◆ ACTIVITY ◆
Report how many lines of the material contain the string "floor". Add nothing beyond the number.

=== Section Start ===

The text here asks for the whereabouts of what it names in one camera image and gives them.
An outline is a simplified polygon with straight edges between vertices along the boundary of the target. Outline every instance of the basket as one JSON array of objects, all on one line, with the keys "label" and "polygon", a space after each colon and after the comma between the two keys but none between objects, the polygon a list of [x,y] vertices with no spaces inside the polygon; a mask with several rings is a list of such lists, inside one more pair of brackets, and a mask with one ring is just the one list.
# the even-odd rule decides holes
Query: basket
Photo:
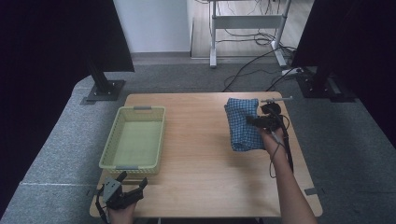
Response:
[{"label": "basket", "polygon": [[156,175],[160,170],[165,107],[120,107],[99,167],[111,175]]}]

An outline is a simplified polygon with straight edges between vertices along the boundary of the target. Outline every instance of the white metal frame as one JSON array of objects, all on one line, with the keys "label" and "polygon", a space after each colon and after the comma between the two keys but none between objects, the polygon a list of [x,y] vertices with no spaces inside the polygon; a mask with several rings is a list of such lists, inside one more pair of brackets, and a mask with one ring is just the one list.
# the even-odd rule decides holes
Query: white metal frame
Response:
[{"label": "white metal frame", "polygon": [[280,38],[285,28],[288,17],[291,0],[287,0],[285,10],[282,14],[277,15],[260,15],[260,16],[218,16],[216,14],[216,4],[219,0],[208,0],[213,4],[212,12],[212,43],[210,47],[210,67],[217,67],[216,56],[216,30],[217,29],[278,29],[276,39],[271,42],[271,47],[275,53],[276,59],[281,67],[286,67],[281,49],[279,48]]}]

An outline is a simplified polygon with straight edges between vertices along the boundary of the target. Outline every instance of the black stand base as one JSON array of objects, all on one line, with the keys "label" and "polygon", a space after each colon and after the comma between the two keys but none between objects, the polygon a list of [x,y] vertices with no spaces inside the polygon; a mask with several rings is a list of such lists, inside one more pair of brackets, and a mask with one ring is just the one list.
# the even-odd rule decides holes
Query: black stand base
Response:
[{"label": "black stand base", "polygon": [[311,78],[297,77],[296,80],[305,98],[327,98],[335,103],[355,102],[356,95],[337,77],[328,77],[321,88],[314,88]]},{"label": "black stand base", "polygon": [[124,83],[124,80],[109,80],[111,88],[108,92],[99,91],[94,85],[88,97],[82,99],[81,105],[94,105],[96,101],[117,101]]}]

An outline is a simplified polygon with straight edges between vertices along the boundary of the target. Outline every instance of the gray carpet floor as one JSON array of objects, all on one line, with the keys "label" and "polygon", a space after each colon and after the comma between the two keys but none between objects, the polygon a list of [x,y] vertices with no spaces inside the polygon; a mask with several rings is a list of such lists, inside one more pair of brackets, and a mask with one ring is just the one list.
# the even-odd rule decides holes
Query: gray carpet floor
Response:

=== Section End ===

◆ TASK RESULT ◆
2